Non fosse stato per lui, ordinario di statistica metodologica alla Bicocca, probabilmente questo singolare e commovente gemellaggio non avrebbe visto la luce. Parliamo di Giorgio Vittadini, docente e scrittore, curatore insieme a un folto gruppo di amici della mostra “Mondo Piccolo-Roba minima”, dedicata appunto a Giovannino Guareschi e a Enzo Jannacci, che sta girando Italia dall’estate scorsa ed è approdata – sotto forma di spettacolo con musica dal vivo – a Luino.
Chi ama questi due straordinari autori, così apparentemente distanti per età, formazione e talento, non farà fatica a comprendere il perché dell’accostamento, dichiarato d’altronde nel sottotitolo, “Le periferie esistenziali in Guareschi e Jannacci”.
Basta riascoltare certe canzoni o rileggere certi racconti, per accorgersi di quanto siano simili i protagonisti di questi due mondi che a prima vista sembrano così lontani: il mondo contadino e semplice della Bassa, da una parte; dall’altra i quartieri poveri e malfamati di una Milano sempre più disumana. Come dice Vittadini: “È gente apparentemente emarginata, strana, certamente non al centro della vita comune, tutti con una umanità diversa. Ma sono persone che non cedono al soldo, all’interesse, al comodo, alla massa; obbediscono solo a qualcosa che gli viene dettato direttamente dal cuore”.
E le periferie, allora, cosa c’entrano? “Il loro cuore è una periferia: ma allo stesso tempo questa periferia è posta come un centro interessante da guardare. Un problema di oggi è proprio quello di non sapere obbedire al nostro cuore. Siamo schiavi di ciò che abbiamo intorno, del potere, della comodità, dei soldi, degli interessi. Invece i personaggi che vi parlano possono perdere tutto, ma non la propria dignità. Sono persone che obbediscono al cuore a qualsiasi costo”. Come il condannato di “Sei minuti all’alba”, che vuole morire da uomo (Dai, allunga il passo perché: ci vuole dignità) o il soldato terrone e analfabeta che non può non sorridere alla vita anche se non c’è nulla di cui sorridere, o il barbone che “anca mi, mi g’ho avü il mio grande amore, roba minima, s’intend, roba de barbun”. Indomabili e perciò unici, ma anche tagliati fuori, come, a ben guardare, i due artisti, che il mondo “che conta” non esitò a emarginare, in modi differenti e drammatici, non potendo omologarli.

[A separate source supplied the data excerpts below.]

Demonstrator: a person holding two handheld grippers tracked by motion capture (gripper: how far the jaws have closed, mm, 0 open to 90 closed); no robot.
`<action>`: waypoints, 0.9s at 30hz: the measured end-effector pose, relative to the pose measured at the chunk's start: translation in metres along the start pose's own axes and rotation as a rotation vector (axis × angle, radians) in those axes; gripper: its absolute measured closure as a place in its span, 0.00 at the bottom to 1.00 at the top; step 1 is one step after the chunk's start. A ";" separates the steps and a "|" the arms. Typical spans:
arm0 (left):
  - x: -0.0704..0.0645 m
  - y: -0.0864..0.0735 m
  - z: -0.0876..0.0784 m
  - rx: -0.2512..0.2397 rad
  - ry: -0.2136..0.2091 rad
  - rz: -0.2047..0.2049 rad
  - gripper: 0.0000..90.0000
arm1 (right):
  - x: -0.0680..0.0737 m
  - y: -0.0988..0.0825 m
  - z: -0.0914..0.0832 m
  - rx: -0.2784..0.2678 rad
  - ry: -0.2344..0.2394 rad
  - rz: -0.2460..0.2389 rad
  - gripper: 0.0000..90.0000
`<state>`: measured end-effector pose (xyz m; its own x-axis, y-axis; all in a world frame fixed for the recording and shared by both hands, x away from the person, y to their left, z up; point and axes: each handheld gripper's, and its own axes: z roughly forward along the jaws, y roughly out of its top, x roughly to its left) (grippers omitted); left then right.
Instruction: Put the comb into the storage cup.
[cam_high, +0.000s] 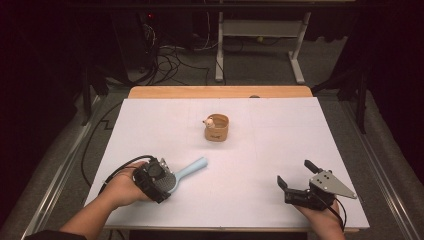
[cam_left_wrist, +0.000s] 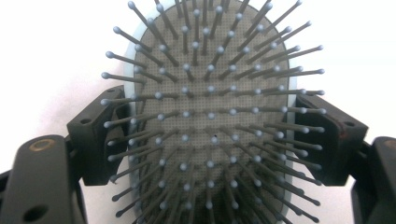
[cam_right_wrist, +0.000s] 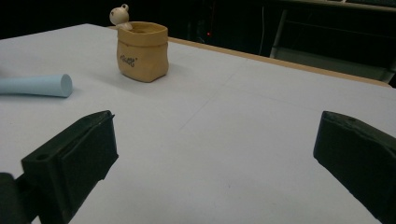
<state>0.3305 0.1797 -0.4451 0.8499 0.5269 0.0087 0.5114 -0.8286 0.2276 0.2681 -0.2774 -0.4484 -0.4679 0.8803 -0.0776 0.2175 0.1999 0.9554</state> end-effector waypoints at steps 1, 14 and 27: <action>-0.001 0.000 0.000 -0.001 0.006 0.007 0.23 | 0.000 0.000 0.000 0.000 0.000 0.000 0.00; -0.016 0.006 -0.003 -0.033 0.114 0.129 0.23 | 0.001 0.000 0.001 0.004 0.002 0.000 0.00; -0.016 0.018 -0.024 -0.071 0.098 0.122 0.23 | 0.001 -0.001 0.001 0.008 0.006 0.000 0.00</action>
<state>0.3232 0.1610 -0.4183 0.8868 0.4421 0.1349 0.3921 -0.8740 0.2870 0.2686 -0.2759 -0.4499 -0.4735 0.8775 -0.0760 0.2239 0.2034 0.9531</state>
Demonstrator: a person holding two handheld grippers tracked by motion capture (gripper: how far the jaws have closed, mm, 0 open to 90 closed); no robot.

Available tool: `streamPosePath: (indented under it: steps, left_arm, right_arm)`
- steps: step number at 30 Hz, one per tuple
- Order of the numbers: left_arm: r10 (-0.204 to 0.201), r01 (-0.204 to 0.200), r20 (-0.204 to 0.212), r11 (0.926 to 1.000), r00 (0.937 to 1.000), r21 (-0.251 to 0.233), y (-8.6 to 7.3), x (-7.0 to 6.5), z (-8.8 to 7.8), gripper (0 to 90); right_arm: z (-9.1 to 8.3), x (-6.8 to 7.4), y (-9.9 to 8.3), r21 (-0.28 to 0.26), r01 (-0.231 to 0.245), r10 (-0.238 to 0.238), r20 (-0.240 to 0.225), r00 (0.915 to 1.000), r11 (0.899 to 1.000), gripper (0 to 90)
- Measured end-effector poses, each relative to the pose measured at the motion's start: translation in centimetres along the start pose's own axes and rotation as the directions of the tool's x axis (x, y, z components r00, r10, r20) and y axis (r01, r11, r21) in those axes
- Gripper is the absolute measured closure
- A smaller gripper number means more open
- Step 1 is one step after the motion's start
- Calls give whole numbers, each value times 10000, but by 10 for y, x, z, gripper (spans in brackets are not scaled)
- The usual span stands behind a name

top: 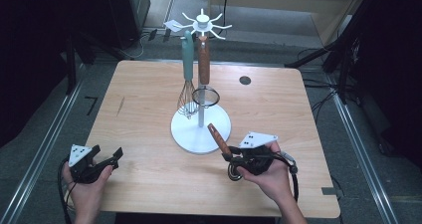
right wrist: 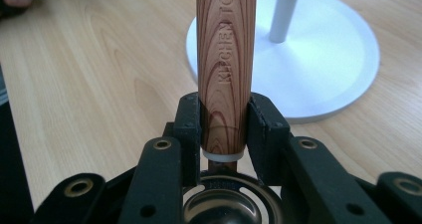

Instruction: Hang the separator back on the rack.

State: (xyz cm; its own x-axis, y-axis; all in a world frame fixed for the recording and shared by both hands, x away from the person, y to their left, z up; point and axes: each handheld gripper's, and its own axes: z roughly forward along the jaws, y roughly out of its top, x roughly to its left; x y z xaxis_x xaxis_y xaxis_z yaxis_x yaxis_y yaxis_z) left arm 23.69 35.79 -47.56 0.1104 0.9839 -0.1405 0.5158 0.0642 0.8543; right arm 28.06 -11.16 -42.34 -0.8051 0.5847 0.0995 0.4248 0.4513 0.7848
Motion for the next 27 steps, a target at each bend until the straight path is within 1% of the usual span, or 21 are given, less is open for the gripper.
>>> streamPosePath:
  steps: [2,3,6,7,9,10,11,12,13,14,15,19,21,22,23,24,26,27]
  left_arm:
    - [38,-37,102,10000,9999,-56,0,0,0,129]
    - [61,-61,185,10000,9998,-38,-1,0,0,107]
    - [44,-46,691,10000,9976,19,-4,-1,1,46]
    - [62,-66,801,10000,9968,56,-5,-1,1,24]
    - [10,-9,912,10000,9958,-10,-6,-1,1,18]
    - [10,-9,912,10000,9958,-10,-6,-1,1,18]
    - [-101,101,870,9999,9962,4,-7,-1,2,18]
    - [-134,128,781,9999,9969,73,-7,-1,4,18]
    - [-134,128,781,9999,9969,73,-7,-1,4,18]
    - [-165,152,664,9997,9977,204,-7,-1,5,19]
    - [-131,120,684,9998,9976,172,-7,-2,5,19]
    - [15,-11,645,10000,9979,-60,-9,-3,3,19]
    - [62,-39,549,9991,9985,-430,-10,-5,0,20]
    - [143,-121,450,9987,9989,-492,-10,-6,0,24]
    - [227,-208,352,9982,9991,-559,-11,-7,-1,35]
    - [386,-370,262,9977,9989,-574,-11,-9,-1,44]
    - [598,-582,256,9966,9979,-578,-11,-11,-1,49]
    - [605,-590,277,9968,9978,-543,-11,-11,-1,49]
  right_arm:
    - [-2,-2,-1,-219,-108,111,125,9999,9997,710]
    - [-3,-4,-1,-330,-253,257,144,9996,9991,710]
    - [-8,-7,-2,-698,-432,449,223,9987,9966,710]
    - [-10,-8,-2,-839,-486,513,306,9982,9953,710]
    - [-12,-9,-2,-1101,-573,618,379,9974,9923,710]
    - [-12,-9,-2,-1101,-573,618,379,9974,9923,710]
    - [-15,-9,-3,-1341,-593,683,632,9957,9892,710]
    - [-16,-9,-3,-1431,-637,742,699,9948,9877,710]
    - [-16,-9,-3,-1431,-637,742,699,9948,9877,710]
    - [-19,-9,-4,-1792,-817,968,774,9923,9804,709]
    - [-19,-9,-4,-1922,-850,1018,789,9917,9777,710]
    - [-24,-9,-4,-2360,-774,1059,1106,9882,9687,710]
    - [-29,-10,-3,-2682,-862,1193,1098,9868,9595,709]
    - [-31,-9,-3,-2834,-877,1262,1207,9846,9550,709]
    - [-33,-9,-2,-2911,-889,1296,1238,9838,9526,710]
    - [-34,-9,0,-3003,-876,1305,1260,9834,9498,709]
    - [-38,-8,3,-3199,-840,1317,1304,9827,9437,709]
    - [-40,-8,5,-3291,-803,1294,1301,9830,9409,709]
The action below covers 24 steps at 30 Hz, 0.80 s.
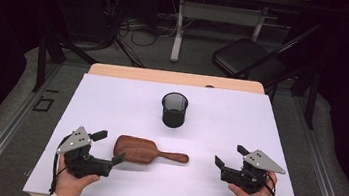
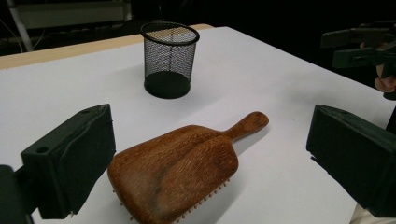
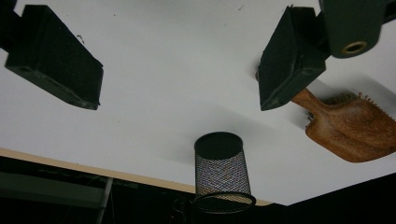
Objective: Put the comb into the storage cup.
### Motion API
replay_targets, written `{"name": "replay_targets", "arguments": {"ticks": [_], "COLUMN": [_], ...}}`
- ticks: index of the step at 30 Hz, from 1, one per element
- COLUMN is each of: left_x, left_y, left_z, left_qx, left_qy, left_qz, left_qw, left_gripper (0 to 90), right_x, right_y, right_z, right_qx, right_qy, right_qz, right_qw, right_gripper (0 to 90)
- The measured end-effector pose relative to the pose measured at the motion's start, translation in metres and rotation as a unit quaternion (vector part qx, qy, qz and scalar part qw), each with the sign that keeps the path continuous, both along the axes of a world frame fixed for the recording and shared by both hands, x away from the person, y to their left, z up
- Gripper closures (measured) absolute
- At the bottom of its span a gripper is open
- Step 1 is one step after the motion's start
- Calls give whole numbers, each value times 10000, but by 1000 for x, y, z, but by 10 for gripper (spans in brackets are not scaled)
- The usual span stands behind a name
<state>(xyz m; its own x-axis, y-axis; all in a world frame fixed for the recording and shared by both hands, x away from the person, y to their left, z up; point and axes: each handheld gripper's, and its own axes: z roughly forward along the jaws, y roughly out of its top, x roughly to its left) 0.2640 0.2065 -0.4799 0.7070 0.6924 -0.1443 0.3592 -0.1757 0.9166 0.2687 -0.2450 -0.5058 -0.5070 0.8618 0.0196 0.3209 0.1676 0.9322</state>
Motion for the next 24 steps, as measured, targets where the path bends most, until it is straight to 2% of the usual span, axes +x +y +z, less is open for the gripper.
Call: {"name": "replay_targets", "arguments": {"ticks": [7, 9, 19, 24], "left_x": [4, 5, 10, 20], "left_y": [-18, -22, -40, -50], "left_z": [2, 4, 8, 8], "left_qx": [164, 150, 175, 147], "left_qy": [72, 47, -45, 193], "left_qz": [-141, -88, -14, 47], "left_qw": [9997, 9998, 9998, 9997], "left_gripper": [154, 156, 322, 419], "right_x": [-1, -1, 2, 4], "right_y": [3, 3, 3, 2], "right_z": [-2, -3, -5, -6], "right_qx": [-160, -153, -132, -131], "right_qy": [-18, -12, 63, 84], "right_qz": [-3, 0, -8, 9], "right_qw": [9999, 9999, 9999, 9999], "right_gripper": [143, 145, 147, 150]}}
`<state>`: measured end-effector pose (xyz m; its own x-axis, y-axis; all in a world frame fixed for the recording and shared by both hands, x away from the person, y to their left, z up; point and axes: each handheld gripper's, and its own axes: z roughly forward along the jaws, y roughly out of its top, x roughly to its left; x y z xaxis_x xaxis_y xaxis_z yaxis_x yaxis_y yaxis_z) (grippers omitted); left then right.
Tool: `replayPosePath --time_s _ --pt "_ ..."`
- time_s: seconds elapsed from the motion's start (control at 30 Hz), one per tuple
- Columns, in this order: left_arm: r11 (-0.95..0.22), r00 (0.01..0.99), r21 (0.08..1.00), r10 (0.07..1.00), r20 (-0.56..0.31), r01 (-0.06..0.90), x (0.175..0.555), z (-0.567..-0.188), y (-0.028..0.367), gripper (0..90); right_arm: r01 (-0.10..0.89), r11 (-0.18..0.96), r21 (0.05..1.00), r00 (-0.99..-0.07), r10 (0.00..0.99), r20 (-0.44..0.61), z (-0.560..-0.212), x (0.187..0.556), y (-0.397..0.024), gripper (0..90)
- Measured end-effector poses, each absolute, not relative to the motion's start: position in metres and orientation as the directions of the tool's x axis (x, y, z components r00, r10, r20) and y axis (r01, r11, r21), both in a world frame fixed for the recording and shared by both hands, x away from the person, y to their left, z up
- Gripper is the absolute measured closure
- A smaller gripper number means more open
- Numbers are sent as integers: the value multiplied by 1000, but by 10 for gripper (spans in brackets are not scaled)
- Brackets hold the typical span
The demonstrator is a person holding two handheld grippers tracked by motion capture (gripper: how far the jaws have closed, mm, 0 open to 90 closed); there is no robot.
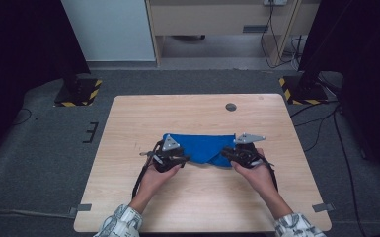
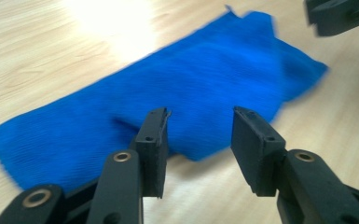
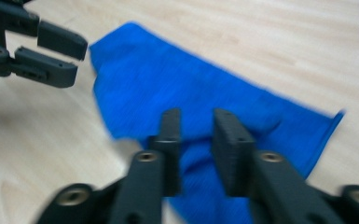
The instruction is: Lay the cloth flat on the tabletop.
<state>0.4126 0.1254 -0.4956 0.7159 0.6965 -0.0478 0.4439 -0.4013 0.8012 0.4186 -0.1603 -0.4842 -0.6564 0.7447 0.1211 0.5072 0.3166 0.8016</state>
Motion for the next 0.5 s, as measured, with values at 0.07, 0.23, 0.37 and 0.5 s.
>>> replayPosePath --time_s 0.07,0.23,0.37,0.5 --pt "-398 729 808 682 -56 435 409 -496 117 520 505 331 797 -667 736 117 -492 409 -158 824" --pt "-454 755 795 656 -7 402 406 -504 95 420 499 379 780 -681 728 82 -503 403 -149 761" --pt "-472 755 775 656 -10 420 412 -513 86 361 504 391 770 -666 744 58 -509 407 -144 636" --pt "-483 744 757 668 -7 440 420 -519 82 386 524 407 748 -653 756 46 -515 411 -143 582"
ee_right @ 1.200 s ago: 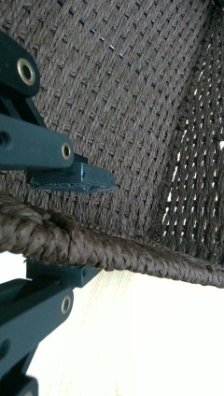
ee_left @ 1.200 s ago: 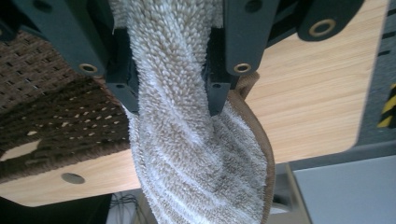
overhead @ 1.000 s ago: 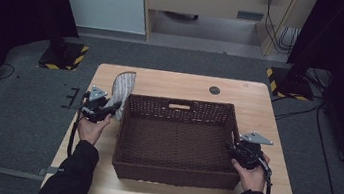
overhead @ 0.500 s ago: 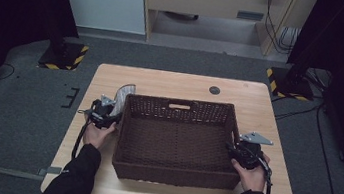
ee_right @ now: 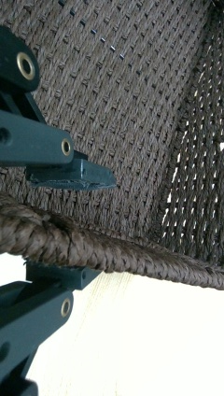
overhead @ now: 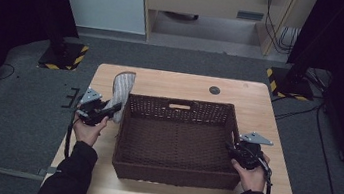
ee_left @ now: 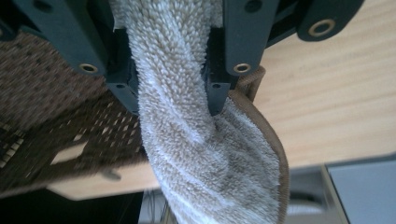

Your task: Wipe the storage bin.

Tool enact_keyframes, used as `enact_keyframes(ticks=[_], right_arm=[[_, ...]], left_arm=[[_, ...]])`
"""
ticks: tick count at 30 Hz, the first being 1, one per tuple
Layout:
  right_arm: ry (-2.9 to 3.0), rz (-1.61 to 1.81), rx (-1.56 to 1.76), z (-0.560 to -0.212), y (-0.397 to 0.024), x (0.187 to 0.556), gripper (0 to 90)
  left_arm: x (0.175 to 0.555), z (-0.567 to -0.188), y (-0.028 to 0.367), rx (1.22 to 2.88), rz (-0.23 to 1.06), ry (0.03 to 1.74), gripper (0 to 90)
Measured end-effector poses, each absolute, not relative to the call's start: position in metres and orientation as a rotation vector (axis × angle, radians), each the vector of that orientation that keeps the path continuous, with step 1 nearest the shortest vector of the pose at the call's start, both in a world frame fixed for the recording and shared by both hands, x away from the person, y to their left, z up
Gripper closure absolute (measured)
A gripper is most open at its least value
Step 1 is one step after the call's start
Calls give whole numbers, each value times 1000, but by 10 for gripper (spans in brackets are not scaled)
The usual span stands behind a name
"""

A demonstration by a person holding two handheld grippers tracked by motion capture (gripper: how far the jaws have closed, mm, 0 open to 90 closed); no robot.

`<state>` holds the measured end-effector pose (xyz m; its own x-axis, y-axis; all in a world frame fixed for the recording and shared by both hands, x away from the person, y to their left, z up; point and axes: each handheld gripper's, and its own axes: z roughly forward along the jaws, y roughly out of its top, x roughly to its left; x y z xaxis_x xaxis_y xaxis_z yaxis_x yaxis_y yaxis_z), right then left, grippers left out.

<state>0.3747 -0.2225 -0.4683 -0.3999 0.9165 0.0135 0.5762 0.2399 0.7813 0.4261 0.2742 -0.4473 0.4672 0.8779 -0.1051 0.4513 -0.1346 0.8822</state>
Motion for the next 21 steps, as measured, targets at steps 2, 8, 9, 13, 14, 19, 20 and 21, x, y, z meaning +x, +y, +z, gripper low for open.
enact_keyframes(ticks=[2, 8, 9, 13, 14, 19, 20, 21], right_arm=[[2068, 1006, 1363, -468, -223, 375, 626], [2069, 1005, 1361, -468, -223, 375, 625], [2069, 1005, 1361, -468, -223, 375, 625], [2071, 1007, 1360, -468, -222, 375, 624], [2071, 1007, 1361, -468, -222, 375, 624], [2063, 997, 1366, -468, -222, 374, 642], [2059, 988, 1370, -468, -221, 374, 653], [2057, 983, 1376, -467, -221, 374, 664]], left_arm=[[429, -454, 275, 1785, 552, 1155, 636], [440, -481, 274, 1901, 490, 1233, 637], [442, -486, 272, 1931, 488, 1245, 637], [444, -498, 268, 1993, 501, 1267, 638], [443, -501, 268, 2006, 501, 1278, 638], [440, -497, 275, 1959, 473, 1288, 638], [439, -495, 277, 1942, 470, 1285, 638], [437, -491, 280, 1917, 474, 1279, 637]])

Cuore della serata, così come della mostra, è un video che racconta Enzo e Giovannino attraverso le loro stesse parole, con una chicca straordinaria, la registrazione di un duetto surreale Jannacci-Gaber. Anche questa è una scelta precisa dei curatori: “Non cerchiamo di spiegare chi erano Guareschi e Jannacci. Gli spettatori non devono vedere me, devono incontrare questi personaggi. E per farlo useremo frasi di canzoni e racconti, foto, disegni. Noi vorremmo che la gente non ragionasse, ma incontrando questi personaggi si sentisse guardata. Esattamente come succede nella canzone ‘Gli zingari’ di Jannacci”.
Parlano al profondo di ciascuno di noi, queste canzoni a volta strampalate, queste favole moderne drammaticamente realistiche, con un fascino innegabile e perenne. “Proprio perché – conclude Vittadini – la periferia esistenziale è il nostro cuore, cioè qualcosa che abbiamo ma che non possediamo, non controlliamo. La loro non è la solita retorica dell’emarginato. Quando papa Francesco ha parlato di periferie esistenziali ci ha indicato i bisognosi per farci capire chi siamo. Siamo gente bisognosa. E così fanno i nostri grandi autori”.